§ ABOUT THIS TASK: Would you copy out the following entries exactly, without any of the pictures?

[Source data]
[Start of section]

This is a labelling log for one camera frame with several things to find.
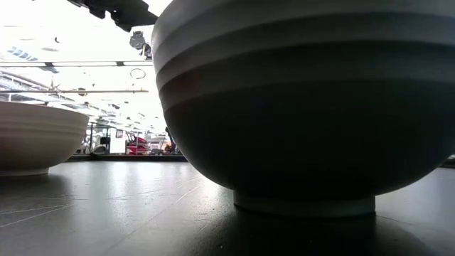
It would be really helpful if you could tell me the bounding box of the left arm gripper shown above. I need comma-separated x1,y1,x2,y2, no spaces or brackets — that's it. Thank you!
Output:
66,0,159,33

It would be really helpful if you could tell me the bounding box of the cream white ribbed bowl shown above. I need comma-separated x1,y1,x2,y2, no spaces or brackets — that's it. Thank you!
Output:
0,101,90,178

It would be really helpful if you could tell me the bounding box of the large dark grey bowl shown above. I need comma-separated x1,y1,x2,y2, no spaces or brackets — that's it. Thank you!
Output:
151,0,455,218

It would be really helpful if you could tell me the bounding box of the white cabinet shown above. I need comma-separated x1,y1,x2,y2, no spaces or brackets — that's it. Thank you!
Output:
109,127,127,154

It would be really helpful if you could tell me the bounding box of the red tool cart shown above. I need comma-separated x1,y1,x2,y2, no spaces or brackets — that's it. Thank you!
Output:
125,132,150,156

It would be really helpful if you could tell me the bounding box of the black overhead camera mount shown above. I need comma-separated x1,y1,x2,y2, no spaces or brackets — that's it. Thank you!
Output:
129,31,154,60

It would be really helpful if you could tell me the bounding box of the black metal rack frame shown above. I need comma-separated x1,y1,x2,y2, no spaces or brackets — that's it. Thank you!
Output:
85,122,112,154

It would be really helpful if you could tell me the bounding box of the black table frame rail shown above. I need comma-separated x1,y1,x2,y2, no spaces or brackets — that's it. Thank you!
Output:
66,153,455,169

[End of section]

§ RESPONSE AREA:
This is a labelling log for one camera frame with several things to find.
It would be really helpful if you could tell me the bounding box of the left arm gripper shown above. I need comma-separated x1,y1,x2,y2, no spaces or brackets — that's it. Thank you!
Output:
66,0,159,33

It would be really helpful if you could tell me the bounding box of the cream white ribbed bowl shown above. I need comma-separated x1,y1,x2,y2, no spaces or brackets — that's it. Thank you!
Output:
0,101,90,178

It would be really helpful if you could tell me the bounding box of the large dark grey bowl shown above. I need comma-separated x1,y1,x2,y2, no spaces or brackets — that's it. Thank you!
Output:
151,0,455,218

It would be really helpful if you could tell me the bounding box of the white cabinet shown above. I need comma-separated x1,y1,x2,y2, no spaces or brackets — that's it. Thank you!
Output:
109,127,127,154

It would be really helpful if you could tell me the bounding box of the red tool cart shown above. I need comma-separated x1,y1,x2,y2, no spaces or brackets — that's it. Thank you!
Output:
125,132,150,156

It would be really helpful if you could tell me the bounding box of the black overhead camera mount shown above. I need comma-separated x1,y1,x2,y2, no spaces or brackets — that's it. Thank you!
Output:
129,31,154,60

It would be really helpful if you could tell me the bounding box of the black metal rack frame shown above. I need comma-separated x1,y1,x2,y2, no spaces or brackets — that's it. Thank you!
Output:
85,122,112,154

It would be really helpful if you could tell me the bounding box of the black table frame rail shown above. I need comma-separated x1,y1,x2,y2, no spaces or brackets — that's it. Thank you!
Output:
66,153,455,169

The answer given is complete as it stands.